§ **Goal of the exercise**: In your answer, give each entry again exactly as it appears.

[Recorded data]
○ ○ ○ ○

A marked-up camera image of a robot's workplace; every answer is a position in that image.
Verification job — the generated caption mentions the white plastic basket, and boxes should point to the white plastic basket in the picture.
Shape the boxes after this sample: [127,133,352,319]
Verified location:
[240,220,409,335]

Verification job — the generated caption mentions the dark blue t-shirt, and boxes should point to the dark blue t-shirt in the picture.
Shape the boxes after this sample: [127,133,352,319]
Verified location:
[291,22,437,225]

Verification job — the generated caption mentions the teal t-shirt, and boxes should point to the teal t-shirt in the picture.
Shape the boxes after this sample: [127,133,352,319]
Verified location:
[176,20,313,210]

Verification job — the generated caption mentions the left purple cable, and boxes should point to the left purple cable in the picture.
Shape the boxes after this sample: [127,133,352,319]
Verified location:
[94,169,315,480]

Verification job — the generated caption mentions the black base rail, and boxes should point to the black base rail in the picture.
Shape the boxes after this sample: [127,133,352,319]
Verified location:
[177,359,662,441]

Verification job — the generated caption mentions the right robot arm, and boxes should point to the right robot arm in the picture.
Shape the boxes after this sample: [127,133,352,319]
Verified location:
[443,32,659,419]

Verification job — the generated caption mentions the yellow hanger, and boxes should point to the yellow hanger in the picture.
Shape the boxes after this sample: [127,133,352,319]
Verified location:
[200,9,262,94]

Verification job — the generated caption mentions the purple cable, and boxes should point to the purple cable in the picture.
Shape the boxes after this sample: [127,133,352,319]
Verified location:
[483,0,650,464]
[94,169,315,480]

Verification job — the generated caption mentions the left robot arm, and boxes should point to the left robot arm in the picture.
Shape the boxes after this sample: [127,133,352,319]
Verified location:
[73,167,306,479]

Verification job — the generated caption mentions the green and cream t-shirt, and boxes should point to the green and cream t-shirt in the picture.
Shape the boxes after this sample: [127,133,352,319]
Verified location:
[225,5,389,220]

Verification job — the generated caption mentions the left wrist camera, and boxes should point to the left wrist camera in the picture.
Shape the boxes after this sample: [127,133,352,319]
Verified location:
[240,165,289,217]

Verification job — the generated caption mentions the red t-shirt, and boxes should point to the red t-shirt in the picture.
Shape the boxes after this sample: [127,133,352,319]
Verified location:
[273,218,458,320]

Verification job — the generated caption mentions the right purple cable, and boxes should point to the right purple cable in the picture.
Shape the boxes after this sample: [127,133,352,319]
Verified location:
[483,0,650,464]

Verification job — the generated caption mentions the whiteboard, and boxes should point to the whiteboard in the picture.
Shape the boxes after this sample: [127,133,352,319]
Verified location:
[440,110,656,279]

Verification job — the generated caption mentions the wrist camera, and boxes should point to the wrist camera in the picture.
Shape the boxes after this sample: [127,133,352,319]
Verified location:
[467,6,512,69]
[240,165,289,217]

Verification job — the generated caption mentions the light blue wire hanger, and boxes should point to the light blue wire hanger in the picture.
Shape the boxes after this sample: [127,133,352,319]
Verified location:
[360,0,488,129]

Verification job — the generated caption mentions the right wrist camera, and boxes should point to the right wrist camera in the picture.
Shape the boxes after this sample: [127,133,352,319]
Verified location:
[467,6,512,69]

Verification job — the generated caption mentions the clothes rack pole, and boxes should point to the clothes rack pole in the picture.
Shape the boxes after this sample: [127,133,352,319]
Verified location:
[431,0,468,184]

○ ○ ○ ○

§ **Output for this task**:
A marked-up camera image of a robot's workplace; every answer is a position in that image.
Verification job — the generated caption mentions the white plastic basket, and boxes should point to the white plastic basket in the picture.
Shape the boxes after this sample: [127,133,352,319]
Verified location:
[240,220,409,335]

Verification job — the generated caption mentions the dark blue t-shirt, and boxes should point to the dark blue t-shirt in the picture.
Shape the boxes after this sample: [127,133,352,319]
Verified location:
[291,22,437,225]

Verification job — the generated caption mentions the teal t-shirt, and boxes should point to the teal t-shirt in the picture.
Shape the boxes after this sample: [127,133,352,319]
Verified location:
[176,20,313,210]

Verification job — the generated caption mentions the left purple cable, and boxes should point to the left purple cable in the picture.
Shape the boxes after this sample: [127,133,352,319]
Verified location:
[94,169,315,480]

Verification job — the generated caption mentions the black base rail, and boxes should point to the black base rail in the picture.
Shape the boxes after this sample: [127,133,352,319]
Verified location:
[177,359,662,441]

Verification job — the generated caption mentions the right robot arm, and boxes should point to the right robot arm in the picture.
Shape the boxes after this sample: [127,133,352,319]
Verified location:
[443,32,659,419]

Verification job — the generated caption mentions the yellow hanger, and boxes should point to the yellow hanger in the picture.
Shape the boxes after this sample: [127,133,352,319]
Verified location:
[200,9,262,94]

Verification job — the generated caption mentions the purple cable, and boxes should point to the purple cable in the picture.
Shape the boxes after this sample: [127,133,352,319]
Verified location:
[483,0,650,464]
[94,169,315,480]

Verification job — the generated caption mentions the left robot arm, and boxes should point to the left robot arm in the picture.
Shape the boxes after this sample: [127,133,352,319]
Verified location:
[73,167,306,479]

Verification job — the generated caption mentions the green and cream t-shirt, and boxes should point to the green and cream t-shirt in the picture.
Shape the boxes after this sample: [127,133,352,319]
Verified location:
[225,5,389,220]

Verification job — the generated caption mentions the left wrist camera, and boxes should point to the left wrist camera in the picture.
Shape the boxes after this sample: [127,133,352,319]
Verified location:
[240,165,289,217]

Verification job — the generated caption mentions the red t-shirt, and boxes should point to the red t-shirt in the picture.
Shape the boxes after this sample: [127,133,352,319]
Verified location:
[273,218,458,320]

Verification job — the generated caption mentions the right purple cable, and boxes should point to the right purple cable in the picture.
Shape the boxes after this sample: [127,133,352,319]
Verified location:
[483,0,650,464]

Verification job — the generated caption mentions the whiteboard, and boxes should point to the whiteboard in the picture.
Shape the boxes after this sample: [127,133,352,319]
Verified location:
[440,110,656,279]

Verification job — the generated caption mentions the wrist camera, and boxes should point to the wrist camera in the picture.
Shape the boxes after this sample: [127,133,352,319]
Verified location:
[467,6,512,69]
[240,165,289,217]

Verification job — the generated caption mentions the light blue wire hanger, and boxes should point to the light blue wire hanger in the picture.
Shape the boxes after this sample: [127,133,352,319]
Verified location:
[360,0,488,129]

Verification job — the generated caption mentions the right wrist camera, and boxes should point to the right wrist camera in the picture.
Shape the boxes after this sample: [127,133,352,319]
Verified location:
[467,6,512,69]

Verification job — the generated caption mentions the clothes rack pole, and boxes should point to the clothes rack pole in the picture.
Shape the boxes after this sample: [127,133,352,319]
Verified location:
[431,0,468,184]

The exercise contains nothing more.